Remaja menjadi susah mengontrol emosinya karena tidak bisa dipisahkan oleh gadget
hingga mengabaikan sekelilingnya seperti saat orang tua meminta tolong remaja
sering mengatakan nanti, remaja menjadi kurang berempati, atau kurang peka
terhadap sekelilingnya.
2. Berdasarkan Penilaian Siswa Internasional atau OECD Programme for International
Student Assessment (PISA), sebanyak 41 persen siswa Indonesia dilaporkan pernah
mengalami perundungan, setidaknya beberapa kali dalam sebulan. Data pengaduan
KPAI juga menyebut, pada 2020 terjadi lonjakan pengaduan mengenai keluarga dan
pengasuhan alternatif, pendidikan, pornografi dan cybercrime, serta kasus
perlindungan anak lainnya. Pandemi Covid-19 yang mengharuskan anak sekolah
daring pun tidak memutuskan rantai perundungan. Sebab perundungan yang biasanya
terjadi secara langsung turut berubah menjadi secara daring (cyberbullying). Beberapa
sekolah yang telah mengadakan pembelajaran tatap muka di jenjang SD, SMP, dan
SMA. Akhir-akhir ini muncul kembali berita mengenai perilaku bullying di sekolah.
Seperti contohnya pada kasus bullying siswa SD di Jepara yang viral di media sosial.
Dari data-data tersebut menunjukkan bahwa perilaku bullying terjadi karena
kurangnya rasa empati terhadap sesama. Terlalu lama menggunakan gadget pun
menjadi faktor utama mengapa remaja memiliki sikap empati yang rendah.
3. Fenomena rendahnya minat jiwa sosial di kalangan remaja tentunya sangat merugikan
bagi remaja itu sendiri.
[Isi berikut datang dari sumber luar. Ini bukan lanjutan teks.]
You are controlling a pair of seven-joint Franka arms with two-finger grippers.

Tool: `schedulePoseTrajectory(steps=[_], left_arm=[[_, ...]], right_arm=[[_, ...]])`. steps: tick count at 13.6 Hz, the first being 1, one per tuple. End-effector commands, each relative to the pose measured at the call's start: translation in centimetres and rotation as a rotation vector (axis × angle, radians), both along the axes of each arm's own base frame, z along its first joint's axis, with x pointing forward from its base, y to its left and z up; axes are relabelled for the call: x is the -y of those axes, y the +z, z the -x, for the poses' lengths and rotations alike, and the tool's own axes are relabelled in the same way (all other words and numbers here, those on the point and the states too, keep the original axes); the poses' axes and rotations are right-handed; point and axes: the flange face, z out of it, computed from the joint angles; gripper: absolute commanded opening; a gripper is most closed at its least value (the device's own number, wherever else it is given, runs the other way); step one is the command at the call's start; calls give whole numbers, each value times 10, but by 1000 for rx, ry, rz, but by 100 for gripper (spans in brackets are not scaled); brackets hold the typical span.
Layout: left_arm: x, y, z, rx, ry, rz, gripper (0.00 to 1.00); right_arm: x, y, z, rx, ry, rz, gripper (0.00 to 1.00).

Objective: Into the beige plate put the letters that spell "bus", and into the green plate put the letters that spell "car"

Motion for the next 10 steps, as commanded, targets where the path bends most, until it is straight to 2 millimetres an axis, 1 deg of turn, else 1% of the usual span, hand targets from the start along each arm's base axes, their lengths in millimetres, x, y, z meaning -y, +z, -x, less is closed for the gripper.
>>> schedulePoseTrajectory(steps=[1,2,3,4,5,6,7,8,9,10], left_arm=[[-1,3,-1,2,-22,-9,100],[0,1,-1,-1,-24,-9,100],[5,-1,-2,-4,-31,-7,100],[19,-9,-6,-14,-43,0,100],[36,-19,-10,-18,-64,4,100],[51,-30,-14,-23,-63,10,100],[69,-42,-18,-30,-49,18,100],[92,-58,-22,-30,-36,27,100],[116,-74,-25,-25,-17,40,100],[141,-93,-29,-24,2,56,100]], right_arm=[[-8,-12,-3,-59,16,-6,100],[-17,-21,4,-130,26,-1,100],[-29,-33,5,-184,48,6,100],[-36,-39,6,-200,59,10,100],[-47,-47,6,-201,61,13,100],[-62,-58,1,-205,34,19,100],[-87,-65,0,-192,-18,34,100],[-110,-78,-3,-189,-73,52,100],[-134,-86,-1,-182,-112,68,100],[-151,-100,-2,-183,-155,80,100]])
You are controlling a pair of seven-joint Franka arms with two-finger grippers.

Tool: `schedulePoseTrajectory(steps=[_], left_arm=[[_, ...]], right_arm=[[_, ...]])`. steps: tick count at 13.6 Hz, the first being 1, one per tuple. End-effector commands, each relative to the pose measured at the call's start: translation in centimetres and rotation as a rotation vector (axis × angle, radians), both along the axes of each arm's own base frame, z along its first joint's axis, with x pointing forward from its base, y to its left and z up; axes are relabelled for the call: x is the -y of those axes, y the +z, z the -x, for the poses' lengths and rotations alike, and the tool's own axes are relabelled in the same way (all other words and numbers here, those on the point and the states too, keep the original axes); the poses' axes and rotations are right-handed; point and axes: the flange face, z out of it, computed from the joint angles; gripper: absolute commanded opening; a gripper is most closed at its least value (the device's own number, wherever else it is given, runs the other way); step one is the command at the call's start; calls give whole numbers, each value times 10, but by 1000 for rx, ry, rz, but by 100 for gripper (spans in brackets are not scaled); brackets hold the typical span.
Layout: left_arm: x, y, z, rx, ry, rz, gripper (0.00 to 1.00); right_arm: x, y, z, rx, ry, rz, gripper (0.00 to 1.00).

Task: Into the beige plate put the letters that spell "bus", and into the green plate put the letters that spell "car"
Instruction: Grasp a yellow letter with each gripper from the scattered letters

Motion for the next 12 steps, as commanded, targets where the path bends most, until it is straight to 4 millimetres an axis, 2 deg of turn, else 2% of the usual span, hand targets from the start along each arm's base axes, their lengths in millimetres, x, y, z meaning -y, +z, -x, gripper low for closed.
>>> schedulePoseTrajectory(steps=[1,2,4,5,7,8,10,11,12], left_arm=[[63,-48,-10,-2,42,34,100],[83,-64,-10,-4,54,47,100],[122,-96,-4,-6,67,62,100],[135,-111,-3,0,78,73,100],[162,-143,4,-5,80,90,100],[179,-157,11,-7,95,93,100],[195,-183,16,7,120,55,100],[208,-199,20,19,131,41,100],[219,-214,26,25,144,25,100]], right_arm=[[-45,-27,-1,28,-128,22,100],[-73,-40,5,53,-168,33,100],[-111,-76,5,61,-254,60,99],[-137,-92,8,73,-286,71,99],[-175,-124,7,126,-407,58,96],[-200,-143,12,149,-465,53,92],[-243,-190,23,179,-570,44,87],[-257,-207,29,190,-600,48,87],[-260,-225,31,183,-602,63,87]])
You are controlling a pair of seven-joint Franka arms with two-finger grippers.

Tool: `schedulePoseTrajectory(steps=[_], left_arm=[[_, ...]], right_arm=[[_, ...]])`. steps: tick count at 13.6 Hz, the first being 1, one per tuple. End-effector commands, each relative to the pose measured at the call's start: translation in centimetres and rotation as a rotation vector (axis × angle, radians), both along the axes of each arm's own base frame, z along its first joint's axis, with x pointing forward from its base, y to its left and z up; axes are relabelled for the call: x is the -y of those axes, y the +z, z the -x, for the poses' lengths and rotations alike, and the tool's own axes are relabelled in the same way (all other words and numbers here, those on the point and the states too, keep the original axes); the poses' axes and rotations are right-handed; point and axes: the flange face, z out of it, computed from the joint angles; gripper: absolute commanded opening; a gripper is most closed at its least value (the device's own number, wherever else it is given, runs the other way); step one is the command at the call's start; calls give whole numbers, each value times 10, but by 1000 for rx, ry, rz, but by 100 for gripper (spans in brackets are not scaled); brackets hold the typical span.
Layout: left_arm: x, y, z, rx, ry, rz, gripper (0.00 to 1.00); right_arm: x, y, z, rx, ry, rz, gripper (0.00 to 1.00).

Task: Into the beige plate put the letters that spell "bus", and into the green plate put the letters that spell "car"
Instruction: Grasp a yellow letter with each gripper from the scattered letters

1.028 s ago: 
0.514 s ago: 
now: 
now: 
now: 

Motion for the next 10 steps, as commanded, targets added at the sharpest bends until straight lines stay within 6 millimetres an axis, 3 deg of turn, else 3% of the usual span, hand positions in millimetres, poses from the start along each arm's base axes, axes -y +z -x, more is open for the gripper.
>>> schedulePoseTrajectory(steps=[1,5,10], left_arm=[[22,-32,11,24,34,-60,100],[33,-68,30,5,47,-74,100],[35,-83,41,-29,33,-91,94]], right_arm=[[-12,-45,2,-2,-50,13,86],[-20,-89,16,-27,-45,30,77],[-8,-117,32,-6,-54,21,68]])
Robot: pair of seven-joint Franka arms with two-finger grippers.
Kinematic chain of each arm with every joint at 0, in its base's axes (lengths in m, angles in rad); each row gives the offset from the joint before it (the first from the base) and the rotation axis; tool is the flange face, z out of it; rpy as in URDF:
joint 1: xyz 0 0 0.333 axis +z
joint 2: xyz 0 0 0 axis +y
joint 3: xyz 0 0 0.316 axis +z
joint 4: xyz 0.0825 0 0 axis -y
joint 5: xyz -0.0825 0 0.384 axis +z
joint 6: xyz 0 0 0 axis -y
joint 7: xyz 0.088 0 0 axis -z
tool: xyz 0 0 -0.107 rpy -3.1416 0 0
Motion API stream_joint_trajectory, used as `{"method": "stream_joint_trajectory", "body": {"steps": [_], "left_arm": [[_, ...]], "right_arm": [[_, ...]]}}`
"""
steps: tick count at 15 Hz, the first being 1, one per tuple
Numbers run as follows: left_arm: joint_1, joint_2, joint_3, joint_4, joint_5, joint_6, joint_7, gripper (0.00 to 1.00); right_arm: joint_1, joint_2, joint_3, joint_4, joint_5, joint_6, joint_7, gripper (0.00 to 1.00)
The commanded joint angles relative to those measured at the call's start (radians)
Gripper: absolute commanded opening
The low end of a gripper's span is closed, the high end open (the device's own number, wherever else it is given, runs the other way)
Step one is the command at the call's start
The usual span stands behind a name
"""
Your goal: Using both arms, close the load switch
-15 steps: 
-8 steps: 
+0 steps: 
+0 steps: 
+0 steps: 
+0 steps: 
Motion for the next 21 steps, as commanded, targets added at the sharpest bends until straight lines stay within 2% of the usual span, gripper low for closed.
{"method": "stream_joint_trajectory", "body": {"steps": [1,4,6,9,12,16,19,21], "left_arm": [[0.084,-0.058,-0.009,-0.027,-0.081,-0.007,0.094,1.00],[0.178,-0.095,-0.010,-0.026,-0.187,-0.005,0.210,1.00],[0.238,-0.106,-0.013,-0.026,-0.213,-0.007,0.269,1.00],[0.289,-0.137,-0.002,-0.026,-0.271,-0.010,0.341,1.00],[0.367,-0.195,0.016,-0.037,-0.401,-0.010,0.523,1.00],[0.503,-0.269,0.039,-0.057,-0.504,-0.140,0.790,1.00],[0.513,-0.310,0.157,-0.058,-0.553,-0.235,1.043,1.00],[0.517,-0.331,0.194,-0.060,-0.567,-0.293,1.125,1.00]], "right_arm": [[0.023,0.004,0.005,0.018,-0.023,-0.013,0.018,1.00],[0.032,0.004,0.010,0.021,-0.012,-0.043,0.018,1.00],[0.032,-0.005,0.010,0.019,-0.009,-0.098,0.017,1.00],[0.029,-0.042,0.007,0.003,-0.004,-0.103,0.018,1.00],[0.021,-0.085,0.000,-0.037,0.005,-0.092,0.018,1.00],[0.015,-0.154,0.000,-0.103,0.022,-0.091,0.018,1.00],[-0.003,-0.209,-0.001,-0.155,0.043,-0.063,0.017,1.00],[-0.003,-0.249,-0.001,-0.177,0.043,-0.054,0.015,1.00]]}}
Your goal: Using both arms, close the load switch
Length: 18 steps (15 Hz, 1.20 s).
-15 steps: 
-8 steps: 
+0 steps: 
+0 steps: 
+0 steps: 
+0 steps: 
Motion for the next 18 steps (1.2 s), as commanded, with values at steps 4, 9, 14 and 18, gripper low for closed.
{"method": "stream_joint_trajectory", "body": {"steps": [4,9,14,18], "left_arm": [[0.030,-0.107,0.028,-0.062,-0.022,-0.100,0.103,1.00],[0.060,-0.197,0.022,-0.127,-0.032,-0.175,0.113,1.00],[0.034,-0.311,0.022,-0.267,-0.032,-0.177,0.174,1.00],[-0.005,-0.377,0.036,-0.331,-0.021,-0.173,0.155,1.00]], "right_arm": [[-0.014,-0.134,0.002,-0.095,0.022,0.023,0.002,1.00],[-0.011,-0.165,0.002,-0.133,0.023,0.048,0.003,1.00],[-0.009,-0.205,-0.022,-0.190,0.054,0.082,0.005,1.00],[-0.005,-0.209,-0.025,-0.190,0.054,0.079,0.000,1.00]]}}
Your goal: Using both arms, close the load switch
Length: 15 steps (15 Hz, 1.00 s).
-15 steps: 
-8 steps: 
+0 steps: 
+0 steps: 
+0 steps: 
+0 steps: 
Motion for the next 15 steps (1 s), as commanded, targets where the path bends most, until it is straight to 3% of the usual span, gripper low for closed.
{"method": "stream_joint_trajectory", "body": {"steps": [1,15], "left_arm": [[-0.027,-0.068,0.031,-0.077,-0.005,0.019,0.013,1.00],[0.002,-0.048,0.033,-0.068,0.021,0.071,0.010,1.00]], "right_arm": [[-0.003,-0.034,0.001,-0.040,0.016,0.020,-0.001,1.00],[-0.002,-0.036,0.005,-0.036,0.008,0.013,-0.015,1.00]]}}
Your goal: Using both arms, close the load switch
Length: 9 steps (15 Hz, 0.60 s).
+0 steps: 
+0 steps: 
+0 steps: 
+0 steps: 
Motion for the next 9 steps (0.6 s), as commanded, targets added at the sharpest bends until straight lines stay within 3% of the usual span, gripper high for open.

Generasi Z merupakan generasi penerus di masa depan yang
mana mereka harus memiliki perilaku yang baik agar kelak mereka pun diharapkan
menjadi penerus yang baik pula. Perilaku bullying yang terjadi karena hilangnya rasa
empati terhadap orang lain yang dialami remaja saat ini tidak sesuai dengan nilai-nilai
Pancasila yang ada sebagai pedoman hidup berbangsa dan bernegara. Pada sila kedua
yaitu Kemanusiaan yang adil dan beradab dalam praktiknya belum di
implementasikan secara penuh terutama dalam kehidupan remaja saat ini. Selain itu,
perilaku tersebut juga tidak sesuai dengan norma-norma yang berlaku. Program
pendidikan kewarganegaraan yang dapat dilakukan guna mengantisipasi
permasalahan tersebut adalah dengan menanamkan kembali jiwa-jiwa sosial tersebut
yang sesuai dengan norma dan Pancasila di kalangan remaja. Peran guru dan orang
tua sebagai pengawas sangat diperlukan untuk mengawal remaja dalam berperilaku
sesuai dengan norma yang ada.
4. Program pendidikan tersebut dapat berupa sosialisasi menyeluruh kepada para remaja
oleh guru dan orang tua bekerja sama dengan psikolog. Selain itu membuat program
berupa aplikasi menarik yang memuat tentang pendidikan kewarganegaraan yang
dapat mengedukasi para remaja terkait penerapan nilai-nilai Pancasila dan norma-
norma dalam kehidupan sehari-hari.

REFERENSI

Sudirman, S. J. (2019). Dinamika Empati Pada Remaja Yang Kecanduan Gadget. Skripsi
thesis, Universitas Muhammadiyah Surakarta. Diakses dari
http://eprints.ums.ac.id/77539/

Anggadini, Galuh K. dan Eko Nusantoro. (2015). Meningkatkan Empati Melalui Layanan
Penguasaan Konten dengan Teknik Permainan Boneka. Indonesian Journal of
Guidance dan Counseling: Theory and Application, 4(1).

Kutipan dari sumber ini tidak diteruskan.